Fontana II: Burton - Friday media visit

JEFF BURTON, NO. 31 CATERPILLAR CHEVROLET, met with members of the media at Auto Club Speedway and discussed being at Auto Club Speedway, driver retaliation, green flag pit stops and other topics. WELCOME TO AUTO CLUB SPEEDWAY: "It is good to...

JEFF BURTON, NO. 31 CATERPILLAR CHEVROLET, met with members of the media at Auto Club Speedway and discussed being at Auto Club Speedway, driver retaliation, green flag pit stops and other topics.

WELCOME TO AUTO CLUB SPEEDWAY: "It is good to be here. We're looking to turn some things around. See if we can, we finished third here in the spring. It is a good race track for us typically. We've typically struggled in the summer race, so hopefully we can get that put behind us. But we are looking forward to having a good day."

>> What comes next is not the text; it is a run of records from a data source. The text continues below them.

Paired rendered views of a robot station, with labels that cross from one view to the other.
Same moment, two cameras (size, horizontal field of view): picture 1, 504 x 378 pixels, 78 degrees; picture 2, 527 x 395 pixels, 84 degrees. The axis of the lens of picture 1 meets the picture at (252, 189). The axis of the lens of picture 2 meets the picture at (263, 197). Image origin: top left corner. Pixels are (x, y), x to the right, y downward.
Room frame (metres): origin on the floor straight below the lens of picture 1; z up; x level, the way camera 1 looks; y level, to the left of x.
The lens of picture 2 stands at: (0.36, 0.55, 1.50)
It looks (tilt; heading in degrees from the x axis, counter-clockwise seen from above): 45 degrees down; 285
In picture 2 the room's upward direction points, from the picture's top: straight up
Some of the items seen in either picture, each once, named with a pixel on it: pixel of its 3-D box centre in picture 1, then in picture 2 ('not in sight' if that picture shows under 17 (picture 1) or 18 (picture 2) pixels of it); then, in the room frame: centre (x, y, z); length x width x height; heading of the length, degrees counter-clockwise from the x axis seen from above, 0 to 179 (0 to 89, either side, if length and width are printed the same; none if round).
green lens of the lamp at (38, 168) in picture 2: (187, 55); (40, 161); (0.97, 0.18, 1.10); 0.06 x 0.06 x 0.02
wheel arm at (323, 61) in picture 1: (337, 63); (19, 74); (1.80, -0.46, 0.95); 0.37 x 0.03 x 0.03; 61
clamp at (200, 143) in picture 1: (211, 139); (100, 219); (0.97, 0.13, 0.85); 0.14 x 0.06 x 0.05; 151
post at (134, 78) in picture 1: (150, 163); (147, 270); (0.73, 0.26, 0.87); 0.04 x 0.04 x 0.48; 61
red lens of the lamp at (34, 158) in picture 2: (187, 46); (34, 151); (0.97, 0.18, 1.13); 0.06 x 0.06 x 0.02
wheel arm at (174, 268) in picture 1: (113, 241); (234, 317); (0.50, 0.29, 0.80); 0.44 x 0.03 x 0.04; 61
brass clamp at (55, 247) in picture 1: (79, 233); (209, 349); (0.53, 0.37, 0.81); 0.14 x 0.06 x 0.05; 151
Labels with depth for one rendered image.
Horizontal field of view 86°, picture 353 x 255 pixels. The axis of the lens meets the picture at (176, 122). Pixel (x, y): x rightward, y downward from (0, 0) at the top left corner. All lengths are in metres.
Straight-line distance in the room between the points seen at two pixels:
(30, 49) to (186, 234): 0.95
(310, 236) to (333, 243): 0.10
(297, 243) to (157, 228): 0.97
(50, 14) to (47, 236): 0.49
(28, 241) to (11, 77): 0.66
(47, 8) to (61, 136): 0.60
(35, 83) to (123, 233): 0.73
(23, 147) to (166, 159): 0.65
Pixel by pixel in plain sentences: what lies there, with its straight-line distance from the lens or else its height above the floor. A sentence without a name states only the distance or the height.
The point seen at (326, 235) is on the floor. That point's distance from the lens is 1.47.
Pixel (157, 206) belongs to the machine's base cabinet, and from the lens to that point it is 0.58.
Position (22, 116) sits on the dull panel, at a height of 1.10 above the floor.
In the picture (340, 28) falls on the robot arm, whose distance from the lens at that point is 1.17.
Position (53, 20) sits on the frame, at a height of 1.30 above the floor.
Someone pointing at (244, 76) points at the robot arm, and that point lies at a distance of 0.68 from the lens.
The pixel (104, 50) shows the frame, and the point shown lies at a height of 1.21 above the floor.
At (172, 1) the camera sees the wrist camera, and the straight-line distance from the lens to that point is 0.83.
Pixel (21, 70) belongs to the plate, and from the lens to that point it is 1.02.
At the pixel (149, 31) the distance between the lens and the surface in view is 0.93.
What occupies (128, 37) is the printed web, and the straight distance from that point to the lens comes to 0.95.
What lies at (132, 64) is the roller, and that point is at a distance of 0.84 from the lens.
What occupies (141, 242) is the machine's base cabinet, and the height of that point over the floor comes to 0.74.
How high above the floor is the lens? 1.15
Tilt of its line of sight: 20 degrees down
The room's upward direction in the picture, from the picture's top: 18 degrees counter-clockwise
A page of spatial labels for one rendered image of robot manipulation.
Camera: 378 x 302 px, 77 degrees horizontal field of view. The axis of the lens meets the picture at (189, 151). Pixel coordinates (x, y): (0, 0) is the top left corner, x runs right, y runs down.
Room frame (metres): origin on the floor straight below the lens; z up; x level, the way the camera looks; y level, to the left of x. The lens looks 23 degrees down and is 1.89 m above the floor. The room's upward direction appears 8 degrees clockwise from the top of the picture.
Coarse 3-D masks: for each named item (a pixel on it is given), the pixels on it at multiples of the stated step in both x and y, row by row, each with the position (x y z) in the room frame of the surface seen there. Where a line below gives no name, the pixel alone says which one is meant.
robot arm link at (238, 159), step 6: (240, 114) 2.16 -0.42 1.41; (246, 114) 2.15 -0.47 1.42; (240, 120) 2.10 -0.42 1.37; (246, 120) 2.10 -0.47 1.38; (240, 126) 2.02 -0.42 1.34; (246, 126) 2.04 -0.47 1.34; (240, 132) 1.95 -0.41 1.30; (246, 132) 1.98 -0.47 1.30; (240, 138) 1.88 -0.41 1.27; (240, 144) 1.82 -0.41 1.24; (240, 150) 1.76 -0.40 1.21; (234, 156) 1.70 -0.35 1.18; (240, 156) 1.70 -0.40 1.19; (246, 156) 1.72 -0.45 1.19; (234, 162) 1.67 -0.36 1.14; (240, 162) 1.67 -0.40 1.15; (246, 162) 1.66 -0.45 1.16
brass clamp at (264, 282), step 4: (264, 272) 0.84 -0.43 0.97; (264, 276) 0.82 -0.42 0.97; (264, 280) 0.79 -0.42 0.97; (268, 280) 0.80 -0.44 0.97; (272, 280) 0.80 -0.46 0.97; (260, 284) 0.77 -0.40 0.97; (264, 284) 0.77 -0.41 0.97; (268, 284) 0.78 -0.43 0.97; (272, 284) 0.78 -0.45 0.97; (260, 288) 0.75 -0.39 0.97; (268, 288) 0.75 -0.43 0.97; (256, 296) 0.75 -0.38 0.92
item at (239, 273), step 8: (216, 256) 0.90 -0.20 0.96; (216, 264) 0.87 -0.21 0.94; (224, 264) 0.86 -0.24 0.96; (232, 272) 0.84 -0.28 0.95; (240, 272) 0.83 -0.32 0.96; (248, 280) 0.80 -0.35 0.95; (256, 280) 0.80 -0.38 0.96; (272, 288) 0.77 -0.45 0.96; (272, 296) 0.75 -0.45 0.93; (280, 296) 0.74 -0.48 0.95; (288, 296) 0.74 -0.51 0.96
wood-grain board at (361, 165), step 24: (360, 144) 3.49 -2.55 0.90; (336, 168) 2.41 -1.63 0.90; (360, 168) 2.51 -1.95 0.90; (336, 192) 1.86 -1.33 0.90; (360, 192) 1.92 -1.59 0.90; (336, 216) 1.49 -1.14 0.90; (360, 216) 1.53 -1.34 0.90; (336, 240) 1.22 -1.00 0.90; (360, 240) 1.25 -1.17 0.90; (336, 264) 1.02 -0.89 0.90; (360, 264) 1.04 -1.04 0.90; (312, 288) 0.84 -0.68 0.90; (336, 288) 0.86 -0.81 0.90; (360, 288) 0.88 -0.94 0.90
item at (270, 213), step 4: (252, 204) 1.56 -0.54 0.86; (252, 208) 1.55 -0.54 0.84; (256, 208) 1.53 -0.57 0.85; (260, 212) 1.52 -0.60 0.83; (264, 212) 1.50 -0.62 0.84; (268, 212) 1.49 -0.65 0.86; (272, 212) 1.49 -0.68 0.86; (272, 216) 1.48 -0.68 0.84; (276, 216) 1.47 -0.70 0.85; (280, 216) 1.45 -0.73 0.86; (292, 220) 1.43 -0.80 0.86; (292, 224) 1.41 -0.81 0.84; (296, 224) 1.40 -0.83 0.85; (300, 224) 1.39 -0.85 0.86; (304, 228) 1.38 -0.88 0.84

HOW HAVE YOU SEEN THIS PLACE (AUTO CLUB SPEEDWAY) AND DOES IT MAYBE WORK BETTER IN THIS MARKET FOR MAYBE ONE RACE? "Obviously the attendance here hasn't been what everyone hoped it would be. I think it is a good area for us to be in. I think being on the West Coast is a good thing. It is close to L.A. It just seems like to me that it makes sense to be here. Unfortunately, the crowds just haven't been what everyone hoped they would be. With that being said, if there is an opportunity to have a one-race event be better for a facility, this is an opportunity. Only time will tell. I believe we have a lot of race fans out here. I also know the economy around the race is really bad. That has hurt the race track a lot as far as being able to sell tickets. But I think it is important for us to be here. It is hard to say taking a race away is a good thing, but sometimes it is and this may be a case where you end up netting out more people for one race than you end up netting our for two races. I hope that is the case.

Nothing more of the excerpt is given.